PLUS D’UN TIERS des patients atteints de maladie de Steinert décède de mort subite. Comment les éviter ? Une équipe française (Karim Wahbi, Denis Duboc et son équipe ; AP-HP, INSERM, Universités Paris Diderot, Pierre et Marie Curie et Paris descartes) vient d’apporter la preuve du bénéfice sur la mortalité d’une stratégie invasive (SI) en cas de troubles majeurs de la conduction à l’ECG. Elle consiste à réaliser un enregistrement électrophysiologique systématique et pose prophylactique d’un stimulateur cardiaque si l’intervalle HV est supérieur à 70 msec. Les chercheurs français ont comparé cette stratégie à une attitude plus attentiste (SNI : stratégie non invasive), où la décision de l’enregistrement est laissée à la discrétion du cardiologue. Pour ce travail, les chercheurs français ont utilisé le registre DM1 constitué de 951 patients consécutifs suivis à l’institut de myologie de la Pitié-Salpêtrière entre janvier 2000 et décembre 2009.
La maladie de Steinert, appelée aussi myotonie dystrophique de type 1 (DM1), est la plus fréquente des maladies neuromusculaires héréditaires. Cette maladie génétique autosomale dominante se manifeste par une faiblesse musculaire, une myotonie, des troubles endocriniens divers, une insuffisance respiratoire et des troubles cardiaques. La progression des troubles de la conduction vers un bloc complet atrioventriculaire est la cause présumée des morts subites. C’est pourquoi l’American College of Cardiology et l’American Heart Association ont recommandé la pose d’un pacemaker en cas de bloc atrioventriculaire complet ou de bloc de 3e degré avancé, ou de manière prophylactique chez les patients présentant un bloc atrioventriculaire de 1er degré ou un bloc fasciculaire.
Deux sondes dans le cœur
Comme la valeur prédictive de l’ECG n’est pas très fiable (12 %), un enregistrement électrophysiologique a été proposé pour améliorer la sélection des patients candidats à un stimulateur cardiaque. Cet examen était réalisé dans l’étude de façon standard par cathétérisme fémoral. Deux sondes étaient ainsi placées dans les cavités cardiaques droites, l’une dans l’oreillette, l’autre dans le ventricule, afin de mesurer l’intervalle HV. Une tachyarythmie ventriculaire était classée comme prolongée en cas de durée› 30 secondes ou d’hémodynamique instable Quand la mise en place d’un défibrillateur implantable n’était pas suivie par la libération d’un ou plusieurs chocs, le dispositif était considéré comme prophylactique.

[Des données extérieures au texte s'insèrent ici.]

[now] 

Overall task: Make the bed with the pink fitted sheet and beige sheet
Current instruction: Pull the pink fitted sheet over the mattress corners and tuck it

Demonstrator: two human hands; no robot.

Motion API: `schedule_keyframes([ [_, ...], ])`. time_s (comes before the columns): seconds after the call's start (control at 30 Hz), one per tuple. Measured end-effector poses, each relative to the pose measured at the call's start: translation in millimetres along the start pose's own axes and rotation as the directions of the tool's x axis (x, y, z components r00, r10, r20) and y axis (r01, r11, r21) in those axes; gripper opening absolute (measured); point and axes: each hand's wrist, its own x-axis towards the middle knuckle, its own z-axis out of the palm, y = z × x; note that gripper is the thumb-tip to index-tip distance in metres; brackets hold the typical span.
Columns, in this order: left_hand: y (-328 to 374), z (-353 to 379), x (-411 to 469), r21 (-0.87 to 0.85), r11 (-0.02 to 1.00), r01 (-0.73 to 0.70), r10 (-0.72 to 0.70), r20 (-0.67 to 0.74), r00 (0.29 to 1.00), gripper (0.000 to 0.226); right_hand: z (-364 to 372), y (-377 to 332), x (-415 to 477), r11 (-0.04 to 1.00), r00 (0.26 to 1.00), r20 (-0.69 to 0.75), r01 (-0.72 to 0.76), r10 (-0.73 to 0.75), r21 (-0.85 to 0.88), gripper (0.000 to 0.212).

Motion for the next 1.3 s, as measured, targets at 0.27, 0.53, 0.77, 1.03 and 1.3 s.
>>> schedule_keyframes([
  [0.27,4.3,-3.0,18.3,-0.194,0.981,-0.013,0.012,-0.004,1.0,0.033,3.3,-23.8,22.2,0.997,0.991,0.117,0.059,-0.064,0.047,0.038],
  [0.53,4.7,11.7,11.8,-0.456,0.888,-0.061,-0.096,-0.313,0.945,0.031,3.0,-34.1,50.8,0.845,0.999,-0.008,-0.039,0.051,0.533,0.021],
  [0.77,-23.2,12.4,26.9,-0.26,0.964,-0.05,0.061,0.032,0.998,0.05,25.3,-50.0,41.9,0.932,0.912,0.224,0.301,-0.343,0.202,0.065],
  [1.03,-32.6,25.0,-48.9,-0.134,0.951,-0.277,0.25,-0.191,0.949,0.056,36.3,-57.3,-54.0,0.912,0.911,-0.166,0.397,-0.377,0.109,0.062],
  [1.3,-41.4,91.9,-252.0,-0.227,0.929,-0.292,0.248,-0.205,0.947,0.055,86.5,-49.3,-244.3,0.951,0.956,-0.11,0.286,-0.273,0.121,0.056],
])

Sur les 486 sujets ayant des troubles majeurs de la conduction infranodale (espace PR› 200 msec, QRS ›100 msec, ou les deux), 341 (70,2 %) ont été traités par SI et 145 (29,8 %) par SNI. L’enregistrement physiologique a retrouvé un intervalle HV anormal chez 164 patients et une tachyarythmie ventriculaire prolongée a été provoquée chez 70 d’entre eux. Des stimulateurs cardiaques ont été posés chez 150 patients (44,0 %) et des défibrillateurs implantables chez 14 sujets (4,1 %). De plus, différents antiarythmiques (amiodarone, bêtabloquants) ont été administrés chez 49 patients (14,3 %).
Stimulateur ou défibrillateur
Au cours d’un suivi médian de 7,4 ans, 50 patients sont décédés dans le groupe SI et 30 dans l’autre. La survie était plus importante dans le groupe SI, de 47 à 61 % selon la méthode statistique d’ajustement utilisée. Cette différence de mortalité était largement attribuable à une moindre survenue de morts subites, puisque 10 décès sont de ce type sont survenus dans le groupe SI et 16 dans le groupe SNI, ce qui correspond à risque supérieur de 24 à 28 % selon la méthode statistique utilisée.
Les mécanismes potentiellement responsables de mort subite, à savoir arrythmies ventriculaires, embolie pulmonaire, insuffisance respiratoire et asystolie, sont difficiles à déterminer. La moindre incidence de mort subite dans le groupe SI suggère néanmoins que les troubles de la conduction est une cause majeure de mort subite, qui pourrait être évitée par la mise en place d’un pacemaker. L’échantillon de bonne taille et le choix de la mortalité toute cause, les deux principales forces de l’étude, donnent du poids aux conclusions de l’équipe française. Compte-tenu de l’enjeu vital, les auteurs insistent sur la nécessité de confirmer les bénéfices d’une stratégie invasive et de préciser la place des antiarythmiques et des défibrillateurs implantables.
JAMA du 28 mars 2012;307(12):1292-1301.